К солнечному сплетенью прижав звезду —
тоже и крест — на спине его, жесткий ворот
стисну зубами — и в стороны разведу
два рукава сиятельных: и лучи, и
крестные муки. Да нет: натянув узду,
скот подъяремный роет свою борозду,
морду склоняя долу. Престольный город
видит в окне алтарном, “Camel” куря,
страшное таинство складыванья стихаря.

Каждый апокриф грозит обернуться сплетней.
В медном кадиле курится ладан последний.
Свечи задуты. Земной положа поклон,
складываю подол стихаря, как складень,
и за углы поднимаю его горбе —
он провисает, словно весь мир в нем скраден...
Как я хорош когда-то был в стихаре,
как я был молод когда-то, весел и ладен!
Ныне ж в моих объятиях, безотраден,
жертвенным агнцем опочивает он.

Поцеловав на прощание, на гробницу
я положу стихарь — и увижу вдруг,
со стороны первый раз на него взглянув,
как он похож сейчас на мою чаровницу,
как он сейчас похож на тебя, мой друг:
в точности так и ты, под утро уснув,
слезы не утерев, не остыв от плача,
складываешься вся, руки-ноги пряча,
как эмбрион (а он — как жук скарабей).
Я ухожу к тебе. Ты его слабей.

Складываю стихи на пути из храма,
где научился стоять со свечою прямо
на панихиде — в серебряном, точно иней,
и в золотом, как осень, любил ходить
важно по храму с трикирием на кажденье,
Днесь благовернии петь, надевая синий,
в красном читать Апостола; и все это —
словно мне было дадено от рожденья,
чтобы однажды тень отделить от света,
чтобы к тебе склониться — и разбудить.

        Правила исцеления от немоты

Немота прерывается комбинацией из двух пальцев,
означающей и викторию, и рога,
что без разницы, потому что образ врага —
место общее для “Тангейзера” и “Паяцев”.

Жест набыченный, предназначенный ослепить,
забодать козла, что увел со двора молодку,
утопает во рту, до упора уходит в глотку —
и тогда сквозь рвоту ты начинаешь петь.

Третий час пополуночи, дом по имени Дом,
соловей в кусте бузины, имеющем сходство
с переметом рыбацким, — и ты, избывая скотство,
наущаешься пенью сквозь зубы, с закрытым ртом.

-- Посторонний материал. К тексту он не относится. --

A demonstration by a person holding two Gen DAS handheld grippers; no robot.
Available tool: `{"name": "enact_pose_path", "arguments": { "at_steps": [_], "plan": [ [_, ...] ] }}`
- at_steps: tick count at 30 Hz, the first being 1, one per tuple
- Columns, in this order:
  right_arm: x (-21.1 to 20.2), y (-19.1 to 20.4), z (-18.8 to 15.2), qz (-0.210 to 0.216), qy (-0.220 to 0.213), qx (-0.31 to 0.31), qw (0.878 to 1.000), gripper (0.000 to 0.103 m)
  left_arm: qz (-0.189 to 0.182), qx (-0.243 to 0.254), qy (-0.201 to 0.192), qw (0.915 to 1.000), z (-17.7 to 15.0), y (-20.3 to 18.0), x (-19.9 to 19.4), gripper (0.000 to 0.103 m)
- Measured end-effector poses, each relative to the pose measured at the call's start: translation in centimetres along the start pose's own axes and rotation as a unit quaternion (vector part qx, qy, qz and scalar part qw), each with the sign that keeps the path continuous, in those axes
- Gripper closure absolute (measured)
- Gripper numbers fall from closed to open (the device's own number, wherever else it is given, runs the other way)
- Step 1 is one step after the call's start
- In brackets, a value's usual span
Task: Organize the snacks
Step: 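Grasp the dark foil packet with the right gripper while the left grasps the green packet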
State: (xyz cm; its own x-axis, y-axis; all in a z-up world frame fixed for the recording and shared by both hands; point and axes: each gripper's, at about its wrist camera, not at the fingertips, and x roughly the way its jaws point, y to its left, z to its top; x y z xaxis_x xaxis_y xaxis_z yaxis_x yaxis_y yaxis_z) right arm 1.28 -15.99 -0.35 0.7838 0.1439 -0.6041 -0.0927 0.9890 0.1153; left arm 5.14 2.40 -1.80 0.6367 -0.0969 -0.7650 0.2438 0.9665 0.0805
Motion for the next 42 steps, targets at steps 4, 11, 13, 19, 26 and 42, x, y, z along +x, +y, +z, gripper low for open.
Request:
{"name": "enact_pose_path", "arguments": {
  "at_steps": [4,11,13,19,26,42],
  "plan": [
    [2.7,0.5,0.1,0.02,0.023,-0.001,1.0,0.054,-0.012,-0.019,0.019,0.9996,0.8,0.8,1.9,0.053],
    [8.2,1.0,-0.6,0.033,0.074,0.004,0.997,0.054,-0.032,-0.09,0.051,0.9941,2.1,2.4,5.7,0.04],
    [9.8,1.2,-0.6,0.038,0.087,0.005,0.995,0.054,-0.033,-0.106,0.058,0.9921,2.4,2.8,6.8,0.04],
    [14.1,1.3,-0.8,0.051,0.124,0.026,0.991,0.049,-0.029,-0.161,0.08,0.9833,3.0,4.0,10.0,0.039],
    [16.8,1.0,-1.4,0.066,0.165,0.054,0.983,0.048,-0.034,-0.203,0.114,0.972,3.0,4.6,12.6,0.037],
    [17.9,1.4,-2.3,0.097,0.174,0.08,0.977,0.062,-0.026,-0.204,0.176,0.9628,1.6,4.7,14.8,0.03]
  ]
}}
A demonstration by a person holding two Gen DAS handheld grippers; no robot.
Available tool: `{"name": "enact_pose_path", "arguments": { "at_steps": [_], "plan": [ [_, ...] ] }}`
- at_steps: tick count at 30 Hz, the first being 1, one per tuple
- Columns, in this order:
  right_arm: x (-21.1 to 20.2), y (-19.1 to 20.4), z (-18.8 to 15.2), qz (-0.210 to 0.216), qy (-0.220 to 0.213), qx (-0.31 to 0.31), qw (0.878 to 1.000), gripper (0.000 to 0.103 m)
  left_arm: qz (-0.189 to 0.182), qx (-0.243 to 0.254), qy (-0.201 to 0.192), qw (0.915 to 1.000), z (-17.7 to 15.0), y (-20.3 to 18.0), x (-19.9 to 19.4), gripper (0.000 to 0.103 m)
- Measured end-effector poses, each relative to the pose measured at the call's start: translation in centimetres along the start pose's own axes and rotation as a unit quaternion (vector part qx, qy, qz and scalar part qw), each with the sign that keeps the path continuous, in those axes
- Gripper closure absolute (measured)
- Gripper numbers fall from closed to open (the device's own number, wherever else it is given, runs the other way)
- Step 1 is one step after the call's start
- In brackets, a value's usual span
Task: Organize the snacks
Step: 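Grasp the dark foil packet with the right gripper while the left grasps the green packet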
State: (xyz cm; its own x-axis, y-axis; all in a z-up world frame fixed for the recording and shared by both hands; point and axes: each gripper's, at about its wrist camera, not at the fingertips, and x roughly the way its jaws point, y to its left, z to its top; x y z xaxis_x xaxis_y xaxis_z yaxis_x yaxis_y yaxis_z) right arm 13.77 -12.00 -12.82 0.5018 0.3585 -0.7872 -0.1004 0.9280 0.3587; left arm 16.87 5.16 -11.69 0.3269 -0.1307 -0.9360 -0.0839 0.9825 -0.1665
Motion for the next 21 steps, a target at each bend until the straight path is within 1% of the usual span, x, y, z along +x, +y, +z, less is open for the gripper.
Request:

Не рыча аки лев, не трубя по образу тура,
но как тот соловей в тенетах, с ним в унисон,
ты на глас шестый заливаешься: “Дура, дура...” —
сорок раз подряд, как “Кирие элейсон”.

В простыню увит, повернут лицом к обоям —
“Дура, дура, дура...” — в пятом часу утра
ты поешь псалом, адресованный им обоим,
но тебя одного могущий поднять с одра.

И, восставши дыбом в седьмом часу, как к обедне,
на крыльце, что на клиросе, но обращенный в ад,
раздираешь гортань свою воплем: во всем виноват
лишь один соловей в осиянном росою бредне.

Это он испытует пение немотою,
это он, это он — когда я, на коленях стоя,
на заре обнимая раковину, блюю:
“Дура, дура...” — упрямо свищет: “Люблю! Люблю!”